I’m back from Citcon. So a few more notes
Things people have shown
The worst build I ever worked saw…
We had a hallway discussion about some of the difficult build environments we’ve worked on over the years. A bad build can be really unpleasant to work with and a blocker to progress. One project I worked on burned out three developers in a row trying to get a messy build under control.
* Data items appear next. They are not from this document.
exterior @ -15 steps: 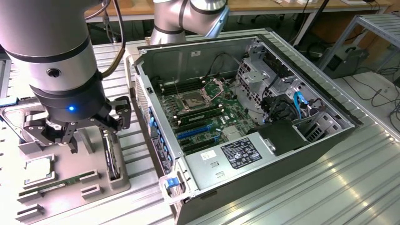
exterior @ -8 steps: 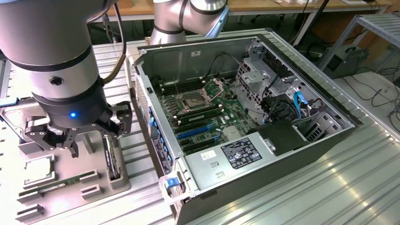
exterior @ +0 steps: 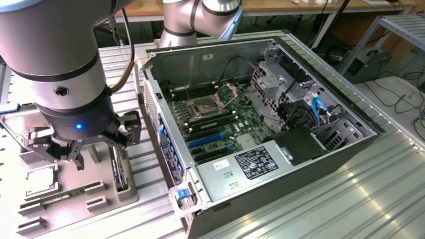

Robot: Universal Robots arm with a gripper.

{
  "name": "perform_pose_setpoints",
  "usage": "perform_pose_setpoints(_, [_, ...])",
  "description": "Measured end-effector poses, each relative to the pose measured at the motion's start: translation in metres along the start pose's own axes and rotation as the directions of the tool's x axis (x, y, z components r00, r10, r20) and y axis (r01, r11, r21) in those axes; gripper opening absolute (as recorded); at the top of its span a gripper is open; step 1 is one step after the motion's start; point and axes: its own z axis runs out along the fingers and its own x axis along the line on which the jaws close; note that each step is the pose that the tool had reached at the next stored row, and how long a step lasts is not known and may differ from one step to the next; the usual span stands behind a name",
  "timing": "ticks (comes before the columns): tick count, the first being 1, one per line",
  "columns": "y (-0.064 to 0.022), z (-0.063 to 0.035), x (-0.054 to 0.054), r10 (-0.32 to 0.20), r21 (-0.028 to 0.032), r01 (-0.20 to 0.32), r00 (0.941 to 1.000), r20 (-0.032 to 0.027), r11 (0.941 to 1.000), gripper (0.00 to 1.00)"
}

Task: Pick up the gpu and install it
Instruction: 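Pick up the gpu and move the gpu toward the slot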

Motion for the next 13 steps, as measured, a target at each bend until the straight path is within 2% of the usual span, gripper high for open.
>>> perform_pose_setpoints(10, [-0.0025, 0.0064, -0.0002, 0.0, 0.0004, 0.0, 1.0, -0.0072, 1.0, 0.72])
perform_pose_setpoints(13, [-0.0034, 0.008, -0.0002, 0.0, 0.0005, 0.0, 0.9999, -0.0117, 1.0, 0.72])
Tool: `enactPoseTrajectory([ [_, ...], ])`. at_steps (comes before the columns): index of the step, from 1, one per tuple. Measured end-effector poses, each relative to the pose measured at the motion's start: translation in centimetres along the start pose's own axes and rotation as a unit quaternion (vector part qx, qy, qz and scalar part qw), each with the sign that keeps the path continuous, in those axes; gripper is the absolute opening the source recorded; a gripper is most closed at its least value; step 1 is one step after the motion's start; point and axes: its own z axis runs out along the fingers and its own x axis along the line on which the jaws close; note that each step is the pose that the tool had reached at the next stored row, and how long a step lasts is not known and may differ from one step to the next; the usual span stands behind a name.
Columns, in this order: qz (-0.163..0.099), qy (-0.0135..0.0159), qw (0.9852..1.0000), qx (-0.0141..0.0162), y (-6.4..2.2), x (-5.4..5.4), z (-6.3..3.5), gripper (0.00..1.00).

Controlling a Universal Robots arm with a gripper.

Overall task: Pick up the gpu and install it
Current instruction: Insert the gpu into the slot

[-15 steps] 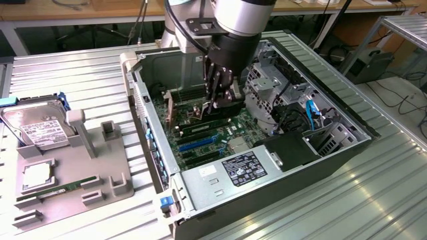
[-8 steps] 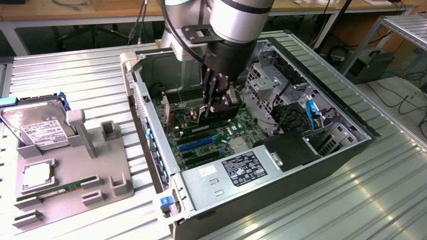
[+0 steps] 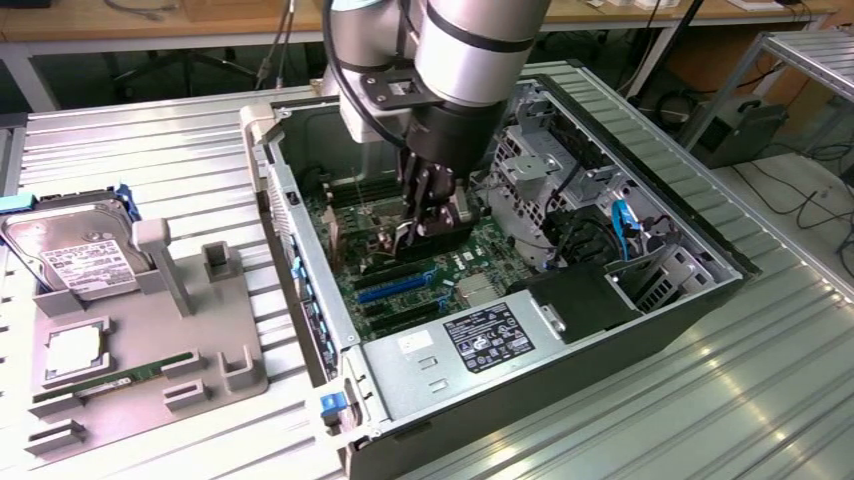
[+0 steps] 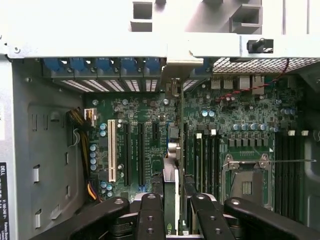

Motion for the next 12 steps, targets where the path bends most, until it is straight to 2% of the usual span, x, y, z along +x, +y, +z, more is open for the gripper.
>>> enactPoseTrajectory([
  [12, 0.005, -0.0010, 1.0000, 0.0003, -0.06, 0.0, 2.34, 0.26],
])
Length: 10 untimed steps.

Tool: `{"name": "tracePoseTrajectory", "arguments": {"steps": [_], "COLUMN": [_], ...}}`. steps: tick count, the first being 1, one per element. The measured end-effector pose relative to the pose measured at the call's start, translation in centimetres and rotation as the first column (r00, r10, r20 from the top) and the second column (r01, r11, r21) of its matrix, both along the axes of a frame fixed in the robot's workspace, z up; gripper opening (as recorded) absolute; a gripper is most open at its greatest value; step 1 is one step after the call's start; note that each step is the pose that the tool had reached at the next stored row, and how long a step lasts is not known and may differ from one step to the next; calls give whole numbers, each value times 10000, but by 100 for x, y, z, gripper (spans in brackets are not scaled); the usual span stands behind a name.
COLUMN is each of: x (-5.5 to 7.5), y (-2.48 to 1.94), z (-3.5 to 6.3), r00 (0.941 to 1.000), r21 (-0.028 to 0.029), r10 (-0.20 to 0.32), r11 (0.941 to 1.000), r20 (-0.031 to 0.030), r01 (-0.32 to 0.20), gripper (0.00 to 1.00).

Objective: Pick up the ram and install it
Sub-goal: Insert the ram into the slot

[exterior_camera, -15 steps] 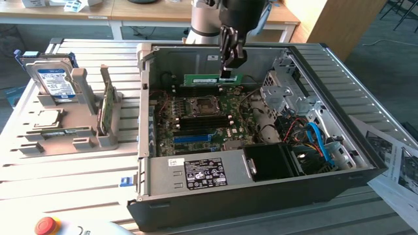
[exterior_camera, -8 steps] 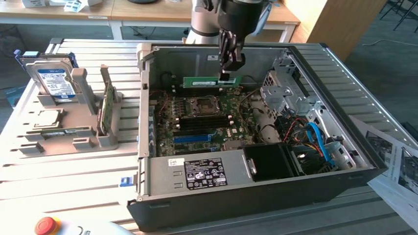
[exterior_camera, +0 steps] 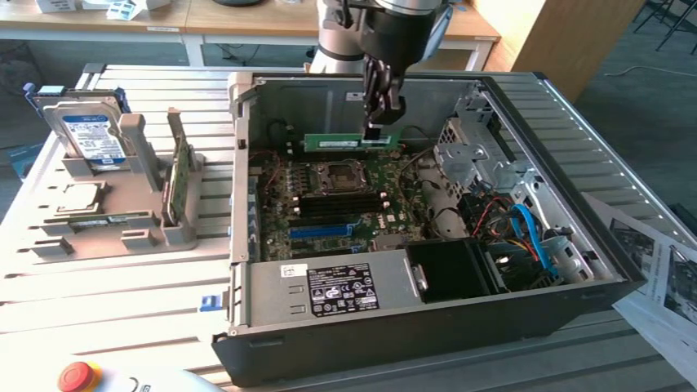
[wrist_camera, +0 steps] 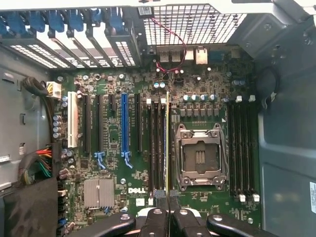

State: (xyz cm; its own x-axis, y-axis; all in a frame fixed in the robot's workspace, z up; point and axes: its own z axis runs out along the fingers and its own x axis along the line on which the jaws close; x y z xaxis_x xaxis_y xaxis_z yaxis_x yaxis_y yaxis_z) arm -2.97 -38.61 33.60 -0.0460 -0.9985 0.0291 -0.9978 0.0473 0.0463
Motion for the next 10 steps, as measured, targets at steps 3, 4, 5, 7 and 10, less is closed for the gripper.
{"name": "tracePoseTrajectory", "arguments": {"steps": [3,4,5,7,10], "x": [-3,-5,-6,-7,-13], "y": [0,0,0,1,1], "z": [-48,-66,-84,-121,-175], "r00": [10000,10000,10000,10000,10000], "r21": [-1,-1,-2,0,0], "r10": [0,0,0,0,-2], "r11": [10000,10000,10000,10000,10000], "r20": [-1,0,-1,0,0], "r01": [0,0,0,0,2], "gripper": [12,12,12,12,12]}}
The discussion reminded me of something I always knew but only figured out recently, that a complicated build is often a symptom of design weaknesses. So when I’m thinking about adding another little tweak to the build to fix a problem, I should first take a look at the code to if there’s a root cause that I should address first. For me, the classical example of fixing the wrong problem is a build that changes the code to set parameters, which means I need to build artefacts for each configuration. Usually this requires lots of copying stuff around, which takes time and is harder to track. The real answer is to have clean artefacts that can deployed anywhere and separate out the per-environment features.
Concurrent builds
As often happens, the most interesting snippet for me was right at the end. Jeffrey Fredrick talked about how his group has an optimistic, rather than pessimistic, approach to running multiple builds. They run all their builds in parallel, rather than having a pipeline of increasingly complicated tests, and people can check in provided they pass the fast check-in build that catches the obvious errors. The corollary is that people can check in even when there are broken secondary builds, which is a bit shocking to the hard core. Usually, any failures settle down as check-ins ease off towards the end of the day.
The idea is to get feedback as soon as possible, and to avoid the problem that some teams have where it’s hard to get a check-in window because it takes too long to confirm the last one. Of course, they have a culture that makes this work: they’re doing shrink-wrap so their release cycle is longer, they have enough hardware to run in parallel, and I assume that people have the initiative to pick up failed builds and fix them.